→ What you should do: Go through the material below, find each line with the word "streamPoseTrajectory", and copy those lines.

------ Supplied data

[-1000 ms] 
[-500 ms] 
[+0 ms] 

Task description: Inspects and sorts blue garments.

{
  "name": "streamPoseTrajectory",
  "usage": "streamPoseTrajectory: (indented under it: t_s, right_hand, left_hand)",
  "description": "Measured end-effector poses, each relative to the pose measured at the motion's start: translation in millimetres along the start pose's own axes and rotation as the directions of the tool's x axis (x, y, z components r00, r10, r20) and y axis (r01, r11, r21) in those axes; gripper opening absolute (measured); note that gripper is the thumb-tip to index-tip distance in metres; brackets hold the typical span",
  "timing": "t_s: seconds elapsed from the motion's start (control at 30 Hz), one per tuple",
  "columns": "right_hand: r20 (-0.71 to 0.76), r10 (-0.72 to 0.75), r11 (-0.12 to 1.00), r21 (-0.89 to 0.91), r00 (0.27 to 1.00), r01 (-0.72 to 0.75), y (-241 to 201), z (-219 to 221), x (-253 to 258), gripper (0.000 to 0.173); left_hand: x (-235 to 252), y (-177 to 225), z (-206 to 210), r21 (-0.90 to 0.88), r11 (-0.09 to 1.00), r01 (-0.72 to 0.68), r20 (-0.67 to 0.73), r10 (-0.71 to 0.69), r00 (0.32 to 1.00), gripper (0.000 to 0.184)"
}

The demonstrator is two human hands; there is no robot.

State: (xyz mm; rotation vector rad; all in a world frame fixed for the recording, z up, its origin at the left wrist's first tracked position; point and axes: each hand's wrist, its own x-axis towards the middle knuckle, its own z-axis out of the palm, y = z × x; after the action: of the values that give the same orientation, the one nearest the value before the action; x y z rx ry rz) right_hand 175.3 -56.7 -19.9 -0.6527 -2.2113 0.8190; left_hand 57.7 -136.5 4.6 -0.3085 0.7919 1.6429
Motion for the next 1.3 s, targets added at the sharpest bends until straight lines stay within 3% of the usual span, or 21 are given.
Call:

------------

→ Solved exercise:
  "name": "streamPoseTrajectory",
  "usage": "streamPoseTrajectory: (indented under it: t_s, right_hand, left_hand)",

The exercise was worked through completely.